WHAT THE EXERCISE ASKS: The expected output is exactly the lines below, starting at the line with "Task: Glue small" and ending at the line with "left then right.", both included; no other line belongs in it.

INFORMATION SHOWN:
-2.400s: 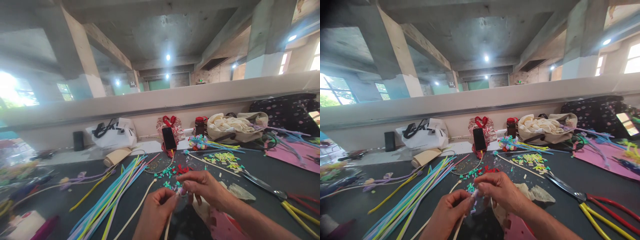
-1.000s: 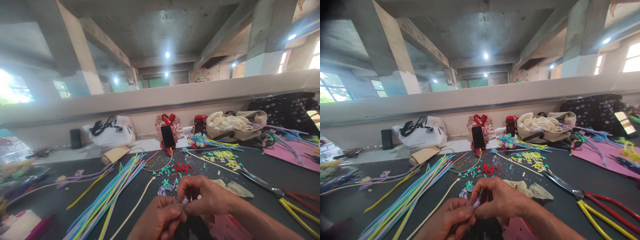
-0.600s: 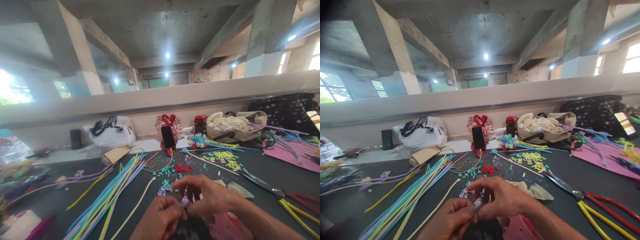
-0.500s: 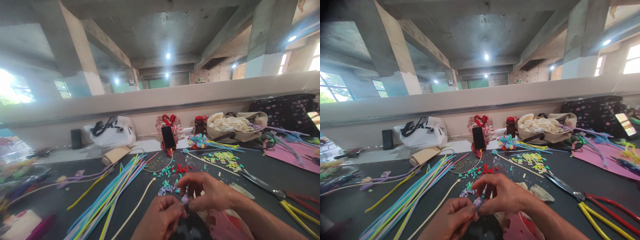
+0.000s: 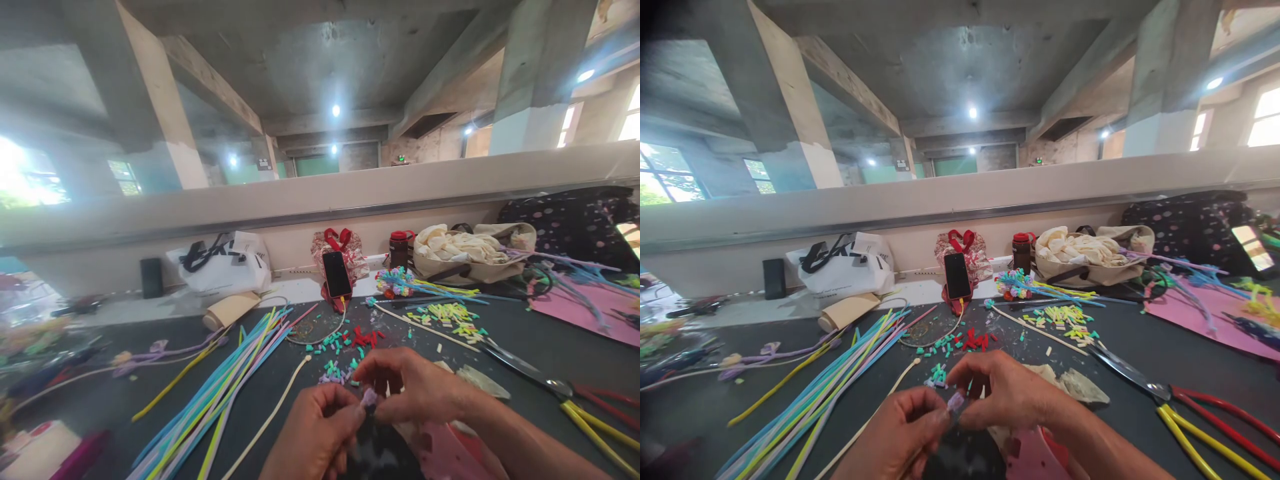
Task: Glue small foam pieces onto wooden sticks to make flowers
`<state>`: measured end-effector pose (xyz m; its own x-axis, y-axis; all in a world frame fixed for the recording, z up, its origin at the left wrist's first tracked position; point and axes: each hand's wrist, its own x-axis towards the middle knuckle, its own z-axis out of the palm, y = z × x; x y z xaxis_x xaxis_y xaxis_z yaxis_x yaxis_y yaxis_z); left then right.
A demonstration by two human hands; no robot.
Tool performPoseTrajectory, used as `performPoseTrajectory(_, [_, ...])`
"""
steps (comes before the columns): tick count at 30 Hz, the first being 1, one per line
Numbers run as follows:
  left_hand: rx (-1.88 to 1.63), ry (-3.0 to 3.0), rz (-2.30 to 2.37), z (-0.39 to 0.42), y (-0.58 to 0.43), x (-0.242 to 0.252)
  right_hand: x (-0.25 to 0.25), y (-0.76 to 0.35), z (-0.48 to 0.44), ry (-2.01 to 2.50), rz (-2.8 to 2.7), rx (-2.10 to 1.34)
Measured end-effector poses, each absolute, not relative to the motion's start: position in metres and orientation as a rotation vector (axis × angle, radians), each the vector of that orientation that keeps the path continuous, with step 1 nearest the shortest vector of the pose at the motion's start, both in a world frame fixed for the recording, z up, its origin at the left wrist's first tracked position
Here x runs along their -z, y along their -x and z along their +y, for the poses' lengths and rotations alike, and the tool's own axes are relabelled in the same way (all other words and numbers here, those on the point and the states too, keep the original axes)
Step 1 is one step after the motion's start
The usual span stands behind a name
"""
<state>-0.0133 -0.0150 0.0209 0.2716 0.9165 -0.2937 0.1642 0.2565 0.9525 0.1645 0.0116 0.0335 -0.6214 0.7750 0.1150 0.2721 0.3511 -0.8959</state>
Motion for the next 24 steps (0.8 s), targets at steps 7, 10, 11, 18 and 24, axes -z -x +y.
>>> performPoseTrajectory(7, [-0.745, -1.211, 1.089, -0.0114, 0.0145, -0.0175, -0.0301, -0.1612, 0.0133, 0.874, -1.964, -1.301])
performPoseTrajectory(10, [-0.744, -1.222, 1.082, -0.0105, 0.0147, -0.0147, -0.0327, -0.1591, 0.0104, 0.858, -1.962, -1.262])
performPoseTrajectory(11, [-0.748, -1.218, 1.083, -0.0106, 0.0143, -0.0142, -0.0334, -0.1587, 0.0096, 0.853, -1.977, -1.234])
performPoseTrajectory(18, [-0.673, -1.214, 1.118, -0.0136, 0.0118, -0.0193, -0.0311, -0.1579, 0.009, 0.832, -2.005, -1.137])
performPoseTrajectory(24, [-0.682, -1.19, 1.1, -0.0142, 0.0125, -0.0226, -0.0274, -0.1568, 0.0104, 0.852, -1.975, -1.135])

WRITTEN RESPONSE:
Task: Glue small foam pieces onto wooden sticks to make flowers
`<state>`: measured end-effector pose (xyz m; its own x-axis, y-axis; all in a world frame fixed for the recording, z up, its origin at the left wrist's first tracked position; point and axes: each hand's wrist, its own x-axis towards the middle knuckle, its own z-axis out of the palm, y = z × x; x y z xaxis_x xaxis_y xaxis_z yaxis_x yaxis_y yaxis_z); left then right.

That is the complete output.